Остатки сна словно ветром сдуло.
– Точно? – схватил я старшого за рукав.
– Свенельд велел, – кивнул мне Кветан. – Собирайся.
За последние полтора года мой Мир сжался до размеров Киевского града. Сто пятьдесят шесть шагов с восхода на закат, от дубовых ворот до каменного княжеского терема. Сто девятнадцать шагов с полуночи на полдень , от конюшен до бани. Четыреста пятнадцать дней, словно птица в силке, словно рыба в неводе. От конюшен к бане, от ворот до терема. И только над головой синее небо да облака вольные.
Даже боязно за ворота выбираться. Видно, привык в неволе. Настоящим холопом стал.

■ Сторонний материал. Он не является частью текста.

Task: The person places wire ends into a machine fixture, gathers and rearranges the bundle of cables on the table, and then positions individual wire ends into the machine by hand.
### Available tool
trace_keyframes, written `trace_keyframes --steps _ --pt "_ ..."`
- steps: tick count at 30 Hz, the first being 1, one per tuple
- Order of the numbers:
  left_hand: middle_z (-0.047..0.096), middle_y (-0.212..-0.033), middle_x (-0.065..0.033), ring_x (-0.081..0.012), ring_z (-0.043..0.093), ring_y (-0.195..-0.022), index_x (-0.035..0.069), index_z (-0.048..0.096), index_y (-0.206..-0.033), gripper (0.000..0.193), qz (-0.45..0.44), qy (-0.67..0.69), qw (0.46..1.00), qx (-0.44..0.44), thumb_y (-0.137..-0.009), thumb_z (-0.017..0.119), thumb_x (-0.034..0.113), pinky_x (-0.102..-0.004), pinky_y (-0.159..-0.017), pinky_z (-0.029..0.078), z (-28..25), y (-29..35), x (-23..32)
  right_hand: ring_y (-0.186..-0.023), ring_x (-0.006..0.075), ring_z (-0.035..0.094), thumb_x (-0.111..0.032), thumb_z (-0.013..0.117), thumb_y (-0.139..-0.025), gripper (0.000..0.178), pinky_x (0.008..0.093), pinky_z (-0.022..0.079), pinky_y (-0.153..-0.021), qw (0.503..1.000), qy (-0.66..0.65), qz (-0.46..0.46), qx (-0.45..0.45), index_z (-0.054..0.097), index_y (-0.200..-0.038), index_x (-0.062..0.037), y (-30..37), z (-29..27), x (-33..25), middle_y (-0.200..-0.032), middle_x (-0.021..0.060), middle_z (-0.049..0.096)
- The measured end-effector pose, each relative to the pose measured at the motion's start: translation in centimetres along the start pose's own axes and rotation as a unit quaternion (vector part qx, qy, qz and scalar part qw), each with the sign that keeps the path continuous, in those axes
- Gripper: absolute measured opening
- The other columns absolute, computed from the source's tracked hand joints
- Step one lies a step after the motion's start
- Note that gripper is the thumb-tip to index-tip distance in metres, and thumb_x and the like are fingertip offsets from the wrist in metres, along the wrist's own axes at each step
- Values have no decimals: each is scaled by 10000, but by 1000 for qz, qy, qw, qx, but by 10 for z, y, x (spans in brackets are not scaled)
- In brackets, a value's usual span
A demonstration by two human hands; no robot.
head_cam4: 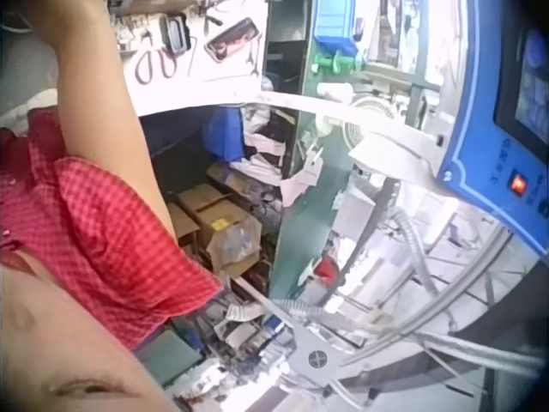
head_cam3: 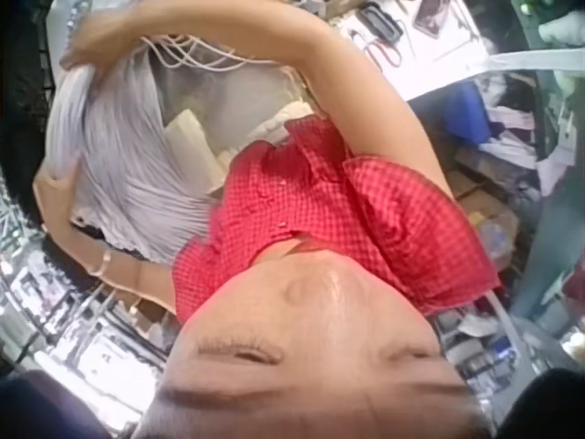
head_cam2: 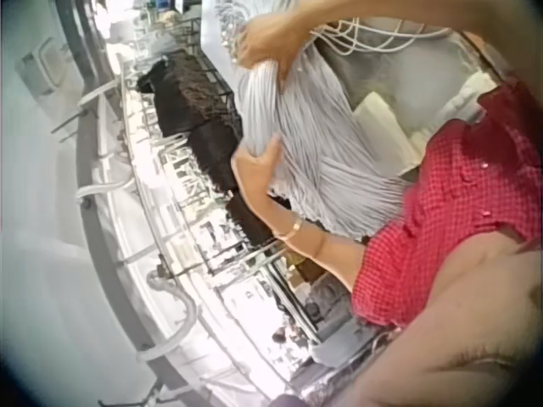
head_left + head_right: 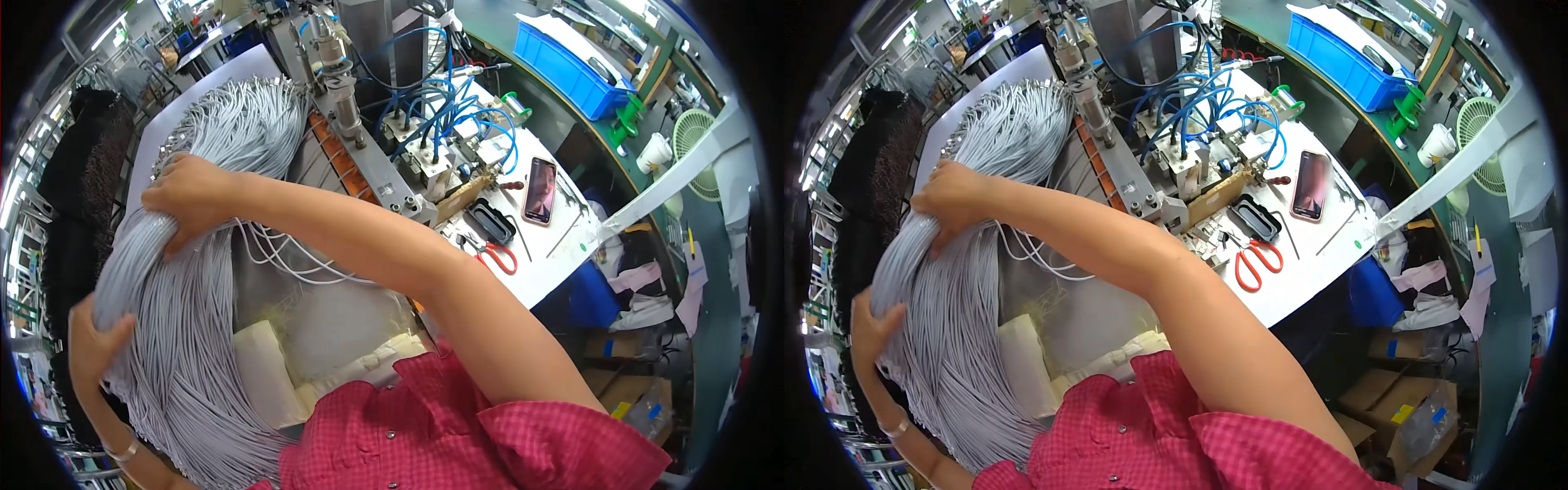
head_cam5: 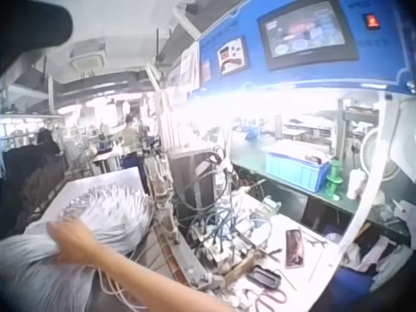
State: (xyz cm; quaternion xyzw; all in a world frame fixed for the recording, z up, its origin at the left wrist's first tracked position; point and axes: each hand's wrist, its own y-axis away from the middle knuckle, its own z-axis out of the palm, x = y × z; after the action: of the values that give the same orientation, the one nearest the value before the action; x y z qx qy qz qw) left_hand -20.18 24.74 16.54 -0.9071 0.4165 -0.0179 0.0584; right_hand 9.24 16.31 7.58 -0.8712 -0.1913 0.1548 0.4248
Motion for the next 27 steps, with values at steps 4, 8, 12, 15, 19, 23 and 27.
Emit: trace_keyframes --steps 4,8,12,15,19,23,27 --pt "501 -1212 -225 -341 487 -1123 -49 445 -1251 744 -44 13 992 122 -668 757 292 -387 -955 375 43 49 -32 -829 256 588 -643 680 -577 652 371 387 -762 991 68 -10 -116 598 -879 -72 -7 -7 -5 -786 84 608" --pt "477 -1259 -218 -355 446 -1179 -21 413 -1302 776 -51 -11 982 183 -663 751 263 -408 -997 336 69 73 -37 -831 258 586 -650 674 -586 657 366 386 -753 989 108 -15 -104 599 -883 -69 1 -9 -9 -810 76 608" --pt "473 -1268 -205 -360 433 -1190 -17 402 -1310 790 -128 -40 985 108 -655 746 261 -419 -1003 326 63 88 -29 -824 257 581 -662 660 -599 661 357 383 -766 991 83 -54 -88 611 -897 -74 8 -2 0 -833 78 603" --pt "466 -1277 -216 -365 435 -1191 -30 394 -1313 770 -171 -21 983 64 -686 728 266 -415 -1001 331 53 80 -48 -846 277 595 -675 654 -602 678 366 412 -749 992 70 -102 21 609 -949 -95 -3 12 10 -859 88 611" --pt "474 -1259 -245 -376 452 -1174 -57 395 -1304 737 -170 27 980 100 -714 704 260 -417 -983 352 62 80 -68 -867 289 613 -690 647 -601 701 377 442 -724 997 -5 -13 -76 597 -1010 -122 -17 25 14 -869 93 631" --pt "478 -1245 -247 -375 457 -1164 -51 389 -1309 754 -214 -34 966 142 -692 700 250 -433 -978 358 70 119 -40 -873 290 627 -700 642 -592 737 385 462 -704 988 -19 2 -154 582 -1059 -133 -17 19 15 -880 104 648" --pt "433 -1291 -249 -362 422 -1201 -28 362 -1336 741 -292 -122 946 70 -739 687 268 -415 -1008 329 49 139 -32 -853 276 631 -709 635 -590 748 378 461 -727 986 -23 4 -164 586 -1066 -134 -15 15 13 -884 109 654"
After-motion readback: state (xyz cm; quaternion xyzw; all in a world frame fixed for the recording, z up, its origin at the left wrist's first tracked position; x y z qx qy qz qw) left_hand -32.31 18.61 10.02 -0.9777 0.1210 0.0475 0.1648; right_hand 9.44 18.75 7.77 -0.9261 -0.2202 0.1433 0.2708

Нас, семерых конюхов, Кветан на санях со Старокиевской горы свез. Потемну, поперед всех. Буян бойко трусил. Под горку-то сподручно ему. Только снег под полозьями поскрипывает. А вокруг посад Киевский. Горожане проснулись уже. Кто управляется, а кто и ругается нам вслед, дескать, какого лешего ни свет ни заря окрестных кобелей растревожили?
А кабыздохи глотки дерут. Лаем заходятся. Из кожи вон лезут, чтоб усердие свое хозяевам показать. На мерина нашего кидаются. Стараются его за бабку ущипнуть. Только тот на них и ухом не ведет. Знай себе копытами о дорогу стучит. Из ноздрей пар валит. Ни дать ни взять – Сивка-Бурка из бабулиной присказки.
Один кобелишко, самый бойкий, под ноги мерину кинулся – за то и поплатился. Кветан его кнутом по спине ожег, а Буян еще и на хвост наступил. Заверещал кобелек. Запричитал, словно плакальщица на похоронах. Рванул в ближайший подворот. Да в подвороте и застрял. Скулит с перепугу. Лапами по снегу елозит. А вырваться из щели не может.
На смех его конюхи подняли. Засвистели. Заулюлюкали. А мне его почему-то жалко стало. Уж больно он на меня похож. Я вот так же застрял. И ни вздохнуть мне в неволе, ни выдохнуть.
– Ты чего, Добрыня, пригорюнился? – пихнул меня в бок один из конюхов.
Котом его наши прозвали. Уж больно он до сметаны охочим был. Говорил, что от сметаны в нем сила мужская ярится, наружу просится.